*Task objective*.
Repeat the listing that follows exactly, please.

*Material provided*.
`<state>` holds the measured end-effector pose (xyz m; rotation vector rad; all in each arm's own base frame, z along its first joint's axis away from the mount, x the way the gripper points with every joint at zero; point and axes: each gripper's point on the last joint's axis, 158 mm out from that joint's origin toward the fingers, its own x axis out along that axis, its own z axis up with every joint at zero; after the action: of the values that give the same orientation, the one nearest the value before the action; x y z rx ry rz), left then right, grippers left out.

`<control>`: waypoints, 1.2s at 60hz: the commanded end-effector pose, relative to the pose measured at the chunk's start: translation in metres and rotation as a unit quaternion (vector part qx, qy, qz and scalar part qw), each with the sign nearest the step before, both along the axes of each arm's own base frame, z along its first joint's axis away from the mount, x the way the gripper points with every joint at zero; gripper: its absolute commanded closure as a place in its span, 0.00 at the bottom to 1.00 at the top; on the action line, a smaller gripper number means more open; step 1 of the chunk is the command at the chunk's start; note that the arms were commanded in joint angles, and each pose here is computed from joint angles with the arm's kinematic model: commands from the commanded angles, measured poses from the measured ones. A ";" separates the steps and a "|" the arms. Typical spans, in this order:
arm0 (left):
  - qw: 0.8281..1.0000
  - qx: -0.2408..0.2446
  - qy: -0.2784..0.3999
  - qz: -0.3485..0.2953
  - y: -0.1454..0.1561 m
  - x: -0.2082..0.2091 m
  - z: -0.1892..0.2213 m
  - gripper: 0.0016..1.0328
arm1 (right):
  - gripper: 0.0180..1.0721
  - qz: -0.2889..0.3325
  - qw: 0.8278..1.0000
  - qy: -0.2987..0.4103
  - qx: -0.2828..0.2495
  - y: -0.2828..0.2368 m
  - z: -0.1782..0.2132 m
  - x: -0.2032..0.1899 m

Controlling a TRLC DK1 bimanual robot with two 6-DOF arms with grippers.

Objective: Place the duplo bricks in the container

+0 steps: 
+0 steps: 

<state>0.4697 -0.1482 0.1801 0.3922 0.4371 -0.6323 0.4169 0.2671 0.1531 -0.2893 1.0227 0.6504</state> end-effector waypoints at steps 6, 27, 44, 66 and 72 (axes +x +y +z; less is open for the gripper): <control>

*Worked solution*.
`<state>` holds the measured end-effector pose (xyz m; rotation vector rad; all in each arm's own base frame, z along its first joint's axis away from the mount, x the way the gripper points with every joint at zero; point and axes: each gripper's point on the last joint's axis, 158 mm out from that joint's origin toward the fingers, its own x axis out along that axis, its own z axis up with every joint at zero; after the action: of the values that give the same orientation, the one nearest the value before the action; x y z rx ry rz), left then right, grippers left out.

`<control>`: waypoints, 1.2s at 60hz: the commanded end-effector pose, relative to the pose measured at the chunk's start: translation in metres and rotation as a unit quaternion (vector part qx, qy, qz and scalar part qw), each with the sign nearest the step before, both along the axes of each arm's own base frame, z along its first joint's axis away from the mount, x the way the gripper points with every joint at zero; gripper: its absolute commanded closure as a place in its span, 0.00 at the bottom to 1.00 at the top; on the action line, a smaller gripper number means more open; step 1 of the chunk is the command at the chunk's start; note that the arms were commanded in joint angles, and each pose here is computed from joint angles with the arm's kinematic model: commands from the commanded angles, measured poses from the measured ones. A ";" separates the steps and a "|" the arms. Typical spans, in this order:
arm0 (left):
  - qw: 0.8281..1.0000
  - qx: -0.2408..0.2446
  - qy: -0.2784..0.3999
  - qz: -0.3485..0.2953
  - y: -0.1454..0.1561 m
  - x: -0.2082..0.2091 m
  - z: -0.1892..0.2213 m
  - gripper: 0.0016..1.0328
arm1 (right):
  - gripper: 0.0180..1.0721
  - qz: -0.2889..0.3325
  - qw: 0.8278..1.0000
  - qy: -0.2987..0.4103
  - qx: -0.2828..0.2495
  - y: -0.2828..0.2368 m
  - z: -0.1782..0.2132 m
  - x: -0.2032..0.1899 m

Controlling a TRLC DK1 bimanual robot with two 6-DOF arms with grippers.

Objective: Place the duplo bricks in the container

+0 steps: 
+0 steps: 

<state>0.4697 -0.1482 0.1801 0.3922 0.4371 -0.6323 0.4169 0.2671 0.1531 -0.2893 1.0227 0.6504</state> end-effector waypoints at steps 6, 27, 44, 66 and 72 (axes +x +y +z; less is open for the gripper): <control>

This answer is complete as written.